HAPPY BIRTHDAY TO A GREAT REHABBER AND FRIEND TO ALL OF US.


----------



## Whitefeather (Sep 2, 2002)

Sending *SPECIAL* *BIRTHDAY* *WISHES* your way Terry.

If at all possible, sit back, relax and enjoy the day.  

Chuck & Cindy


----------



## feralpigeon (Feb 14, 2005)

First off, Terry, I'm wishing all the birds and animals within at least a 200 mile radius of you-- --a very healthy and uneventful day (you know, no illnesses, accidents or emergencies)!! That said, I can now wish you a spectacularly wonderful birthday with all the time that you have ever wished for in life to kick-back, relax and enjoy yourself with all of your loved ones  .

HAPPY HATCHDAY, TERRY!! 

fp


----------



## Steelers Army (Mar 3, 2006)

*Happy Birthday to you*

Just dropping by and greet you happy birthday, too hot to stay indoors so I talk to you guys later


Oliver


----------



## christina11 (Jan 20, 2006)

Have A Happy Birthday Terry!!!!!


----------



## Pidgey (May 20, 2005)

HAPPY BIRTHDAY, TERRY!!!

(laughing Gemini-acally)

Pidgey


----------



## george simon (Feb 28, 2006)

*HAPPY BIRTHDAY TERRY HAVE A GREAT DAY *GEORGE


----------



## Skyeking (Jan 17, 2003)

Happy Hatchday Terry!


Hope you have a wonderful *uneventfull* day, with lots of time to relax and enjoy your family, and feathered and unfeathered friends!


----------



## Feather (Dec 8, 2005)

I'll take this time to express a heartfelt "thank you" for all the wonderful things that you do.
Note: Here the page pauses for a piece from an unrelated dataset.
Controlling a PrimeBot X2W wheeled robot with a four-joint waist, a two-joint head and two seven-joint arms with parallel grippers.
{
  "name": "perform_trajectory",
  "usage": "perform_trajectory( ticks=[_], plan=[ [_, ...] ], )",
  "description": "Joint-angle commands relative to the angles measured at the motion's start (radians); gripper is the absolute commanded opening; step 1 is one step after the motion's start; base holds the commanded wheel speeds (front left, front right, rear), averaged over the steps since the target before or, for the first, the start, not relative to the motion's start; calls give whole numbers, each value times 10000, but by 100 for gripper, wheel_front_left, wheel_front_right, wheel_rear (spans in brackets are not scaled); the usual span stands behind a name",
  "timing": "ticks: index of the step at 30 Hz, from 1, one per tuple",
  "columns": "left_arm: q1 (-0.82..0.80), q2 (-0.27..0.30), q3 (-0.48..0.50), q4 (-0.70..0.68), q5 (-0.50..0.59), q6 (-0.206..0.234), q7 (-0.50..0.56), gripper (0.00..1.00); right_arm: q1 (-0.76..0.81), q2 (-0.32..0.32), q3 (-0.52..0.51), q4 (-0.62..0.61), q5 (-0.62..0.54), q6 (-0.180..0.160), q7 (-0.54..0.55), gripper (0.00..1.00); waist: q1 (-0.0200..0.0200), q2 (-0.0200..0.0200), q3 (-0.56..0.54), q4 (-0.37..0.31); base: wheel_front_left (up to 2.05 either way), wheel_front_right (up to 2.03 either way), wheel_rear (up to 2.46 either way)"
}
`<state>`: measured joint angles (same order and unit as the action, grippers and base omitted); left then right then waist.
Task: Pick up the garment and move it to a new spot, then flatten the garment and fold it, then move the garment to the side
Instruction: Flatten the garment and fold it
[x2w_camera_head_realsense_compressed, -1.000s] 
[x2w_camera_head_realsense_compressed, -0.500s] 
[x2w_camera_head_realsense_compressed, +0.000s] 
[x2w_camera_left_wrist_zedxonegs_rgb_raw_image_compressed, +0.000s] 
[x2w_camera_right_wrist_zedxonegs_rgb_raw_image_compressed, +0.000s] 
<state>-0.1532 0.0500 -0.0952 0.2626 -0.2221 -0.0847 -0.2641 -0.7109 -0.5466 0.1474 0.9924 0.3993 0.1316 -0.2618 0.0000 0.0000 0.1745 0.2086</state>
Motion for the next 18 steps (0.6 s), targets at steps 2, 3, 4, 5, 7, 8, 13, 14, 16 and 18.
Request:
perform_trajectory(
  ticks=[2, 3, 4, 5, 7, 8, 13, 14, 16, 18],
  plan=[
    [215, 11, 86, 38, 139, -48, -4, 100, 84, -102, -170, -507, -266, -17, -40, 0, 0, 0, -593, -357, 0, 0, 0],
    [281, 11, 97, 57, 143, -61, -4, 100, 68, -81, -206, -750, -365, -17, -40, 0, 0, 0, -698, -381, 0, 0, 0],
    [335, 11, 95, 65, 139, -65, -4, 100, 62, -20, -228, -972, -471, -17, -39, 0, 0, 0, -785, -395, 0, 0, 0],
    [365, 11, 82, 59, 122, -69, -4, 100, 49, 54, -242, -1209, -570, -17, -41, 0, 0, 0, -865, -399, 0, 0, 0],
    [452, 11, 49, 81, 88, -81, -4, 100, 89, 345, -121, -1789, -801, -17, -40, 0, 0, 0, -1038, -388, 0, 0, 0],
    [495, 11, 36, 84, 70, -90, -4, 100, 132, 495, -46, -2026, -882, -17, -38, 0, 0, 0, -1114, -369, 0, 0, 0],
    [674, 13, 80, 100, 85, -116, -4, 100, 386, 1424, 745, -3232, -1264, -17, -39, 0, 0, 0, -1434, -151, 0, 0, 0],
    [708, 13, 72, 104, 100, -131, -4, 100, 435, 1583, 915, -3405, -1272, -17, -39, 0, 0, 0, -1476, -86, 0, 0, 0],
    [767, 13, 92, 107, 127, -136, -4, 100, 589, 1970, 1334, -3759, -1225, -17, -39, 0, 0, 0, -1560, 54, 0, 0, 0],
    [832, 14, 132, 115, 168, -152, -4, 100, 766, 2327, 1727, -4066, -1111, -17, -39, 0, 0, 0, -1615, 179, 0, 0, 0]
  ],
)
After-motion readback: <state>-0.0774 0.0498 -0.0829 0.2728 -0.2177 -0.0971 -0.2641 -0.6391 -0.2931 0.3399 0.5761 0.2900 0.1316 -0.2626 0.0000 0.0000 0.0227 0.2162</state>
Have a Glorious Birthday!

Feather


----------



## Lin Hansen (Jan 9, 2004)

Lady Tarheel said:


> Terry, what can I say to someone that I admire so much. You are such a caring and giving woman that always sets a good example for all of us. They didn't make you super moderator "for nothing". You are simply WONDERFUL to me.
> 
> HAPPY BIRTHDAY TO A GREAT REHABBER AND FRIEND TO ALL OF US.
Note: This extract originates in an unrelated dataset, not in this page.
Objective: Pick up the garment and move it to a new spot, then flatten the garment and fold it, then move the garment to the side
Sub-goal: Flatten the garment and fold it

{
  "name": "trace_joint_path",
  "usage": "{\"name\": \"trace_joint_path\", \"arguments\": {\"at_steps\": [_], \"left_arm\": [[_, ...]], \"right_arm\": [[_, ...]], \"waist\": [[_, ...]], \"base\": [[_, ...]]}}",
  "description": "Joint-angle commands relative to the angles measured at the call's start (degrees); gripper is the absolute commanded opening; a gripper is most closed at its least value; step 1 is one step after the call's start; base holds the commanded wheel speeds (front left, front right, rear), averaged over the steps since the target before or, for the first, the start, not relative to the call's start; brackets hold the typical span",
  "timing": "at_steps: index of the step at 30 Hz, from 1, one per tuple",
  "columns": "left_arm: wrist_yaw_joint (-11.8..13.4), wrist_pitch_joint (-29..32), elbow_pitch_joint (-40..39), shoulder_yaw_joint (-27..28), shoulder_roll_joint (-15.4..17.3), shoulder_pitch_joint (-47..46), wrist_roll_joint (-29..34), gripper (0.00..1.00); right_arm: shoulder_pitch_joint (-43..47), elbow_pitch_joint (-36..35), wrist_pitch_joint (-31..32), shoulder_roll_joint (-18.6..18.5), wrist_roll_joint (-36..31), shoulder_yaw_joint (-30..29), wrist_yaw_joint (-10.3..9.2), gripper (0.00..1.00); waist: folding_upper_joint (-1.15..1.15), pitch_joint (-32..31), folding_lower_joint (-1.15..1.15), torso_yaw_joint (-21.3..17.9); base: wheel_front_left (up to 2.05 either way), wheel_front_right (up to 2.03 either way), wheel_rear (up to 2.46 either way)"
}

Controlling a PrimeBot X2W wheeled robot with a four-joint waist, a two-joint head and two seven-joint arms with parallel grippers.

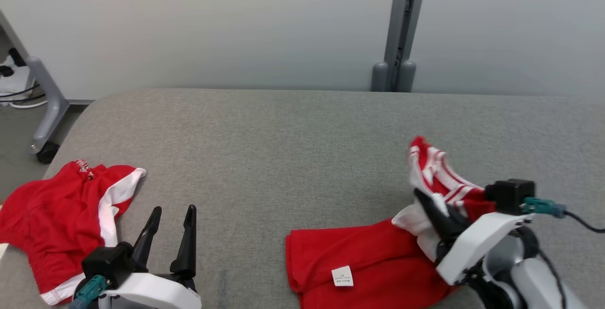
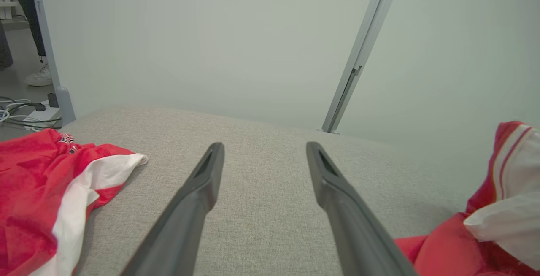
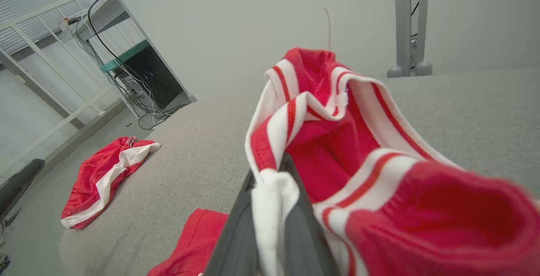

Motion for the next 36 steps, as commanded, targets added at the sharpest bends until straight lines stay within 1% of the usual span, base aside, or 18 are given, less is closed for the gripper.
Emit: {"name": "trace_joint_path", "arguments": {"at_steps": [1, 6, 12, 17, 23, 24, 25, 26, 27, 31, 36], "left_arm": [[-0.4, -0.2, 0.1, 0.3, -0.3, 0.4, 0.6, 1.0], [-1.6, -0.2, 1.1, 0.9, -1.2, 0.2, 1.7, 1.0], [-2.5, -0.2, 2.1, 1.5, -1.4, 0.1, 2.5, 1.0], [-2.8, -0.2, 2.3, 1.9, -1.7, 0.3, 2.9, 1.0], [-3.1, -0.2, 2.6, 2.3, -1.9, 0.2, 3.4, 1.0], [-3.1, -0.2, 2.7, 2.3, -1.9, 0.2, 3.4, 1.0], [-3.1, -0.2, 2.7, 2.3, -1.9, 0.2, 3.4, 1.0], [-3.2, -0.2, 2.7, 2.3, -2.0, 0.2, 3.4, 1.0], [-3.3, -0.2, 2.8, 2.3, -1.9, 0.2, 3.4, 1.0], [-3.3, -0.2, 3.0, 2.5, -2.0, 0.2, 3.4, 1.0], [-3.1, -0.2, 3.0, 2.8, -2.2, 0.3, 3.6, 1.0]], "right_arm": [[0.4, 0.2, 0.7, 0.8, -0.1, 0.3, 0.01, 0.0], [0.8, 3.7, 3.9, 5.5, -2.3, 1.4, 0.02, 0.0], [1.7, 5.9, 4.8, 8.8, -4.0, 2.7, 0.02, 0.0], [1.6, 7.4, 5.1, 10.0, -4.9, 5.2, 0.02, 0.0], [0.9, 9.5, 5.3, 10.7, -4.8, 7.3, 0.02, 0.0], [0.8, 9.8, 5.2, 10.7, -4.8, 7.6, 0.01, 0.35], [0.8, 9.8, 5.2, 10.7, -4.8, 7.6, 0.01, 0.35], [0.7, 10.0, 5.1, 10.8, -4.6, 7.9, 0.02, 0.97], [0.6, 10.2, 5.0, 10.8, -4.4, 8.0, 0.01, 1.0], [0.1, 7.7, 3.0, 10.8, -1.7, 9.0, 0.01, 1.0], [-0.2, 2.2, 1.8, 10.8, 1.4, 9.5, 0.01, 1.0]], "waist": [[0.0, -0.1, 0.0, 1.0], [0.0, -0.2, 0.0, 4.6], [0.0, -0.2, 0.0, 8.1], [0.0, -0.1, 0.0, 8.9], [0.0, 0.0, 0.0, 8.3], [0.0, 0.1, 0.0, 8.1], [0.0, 0.1, 0.0, 8.1], [0.0, 0.1, 0.0, 7.9], [0.0, 0.1, 0.0, 7.6], [0.0, 0.1, 0.0, 6.1], [0.0, -0.2, 0.0, 3.8]], "base": [[0.0, 0.0, 0.0], [0.0, 0.0, 0.0], [0.0, 0.0, 0.0], [0.0, 0.0, 0.0], [0.0, 0.0, 0.0], [0.0, 0.0, 0.0], [0.0, 0.0, 0.0], [0.0, 0.0, 0.0], [0.0, 0.0, 0.0], [0.0, 0.0, 0.0], [0.0, 0.0, 0.0]]}}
Maggie -- what you said it just so apt and perfect that I couldn't resist "borrowing" it for part of my message to Terry--hope you don't mind.


Terry,

What Maggie and all the rest are saying is so true.

No matter how busy you are, no matter what else is going on in your life, you always manage to be here for us at Pigeon Talk. I, for one, have depended on your advice and good sense more times than I can mention...I wouldn't have even dreamed of doing this "job" if I didn't have you to rely on in times of trouble.
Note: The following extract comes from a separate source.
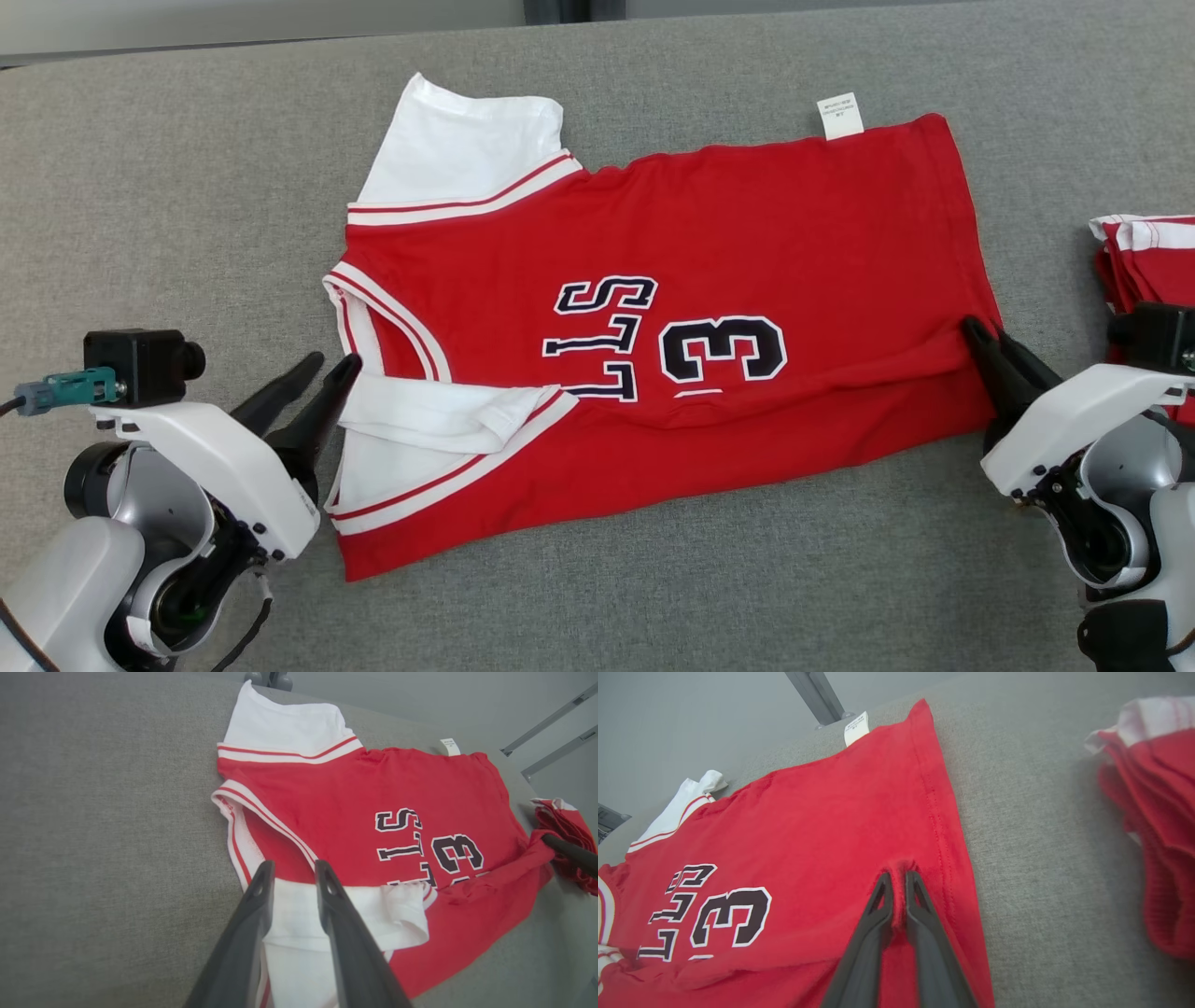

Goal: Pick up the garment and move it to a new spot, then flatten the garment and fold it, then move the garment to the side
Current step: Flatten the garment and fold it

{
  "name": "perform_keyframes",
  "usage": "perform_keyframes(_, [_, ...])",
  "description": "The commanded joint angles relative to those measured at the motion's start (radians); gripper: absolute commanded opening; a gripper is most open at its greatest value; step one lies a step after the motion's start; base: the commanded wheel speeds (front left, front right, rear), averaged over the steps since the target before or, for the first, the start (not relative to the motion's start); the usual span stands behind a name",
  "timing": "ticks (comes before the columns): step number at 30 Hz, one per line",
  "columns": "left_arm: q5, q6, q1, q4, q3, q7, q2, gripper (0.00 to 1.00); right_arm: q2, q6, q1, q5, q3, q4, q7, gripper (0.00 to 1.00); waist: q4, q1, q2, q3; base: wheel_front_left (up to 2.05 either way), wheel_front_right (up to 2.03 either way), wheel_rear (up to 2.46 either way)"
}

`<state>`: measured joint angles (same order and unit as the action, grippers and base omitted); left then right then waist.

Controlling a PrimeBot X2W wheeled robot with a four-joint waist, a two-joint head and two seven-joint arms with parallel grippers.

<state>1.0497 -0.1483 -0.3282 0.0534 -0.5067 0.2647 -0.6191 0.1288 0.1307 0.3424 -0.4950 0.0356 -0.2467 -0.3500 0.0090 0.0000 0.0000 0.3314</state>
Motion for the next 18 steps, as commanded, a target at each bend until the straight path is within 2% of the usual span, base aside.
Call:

If anyone, anywhere, ever deserves a Happy Birthday -- it's you.

Your friend,
Linda


----------



## dekebrent (Jun 17, 2005)

Terry -- I wish you the happiest of all birthdays, and thank you very much for all of your help, both to members of this site and to our winged friends.


----------



## pigeonmama (Jan 9, 2005)

Happy birthday to a wonderful lady.
Daryl


----------



## mr squeaks (Apr 14, 2005)

Well, SQUEAKS and I certainly aren't going to miss out on wishing you

YOUR GREATEST BIRTHDAY EVER!!! HAVE A MOST WONDERFUL DAY !!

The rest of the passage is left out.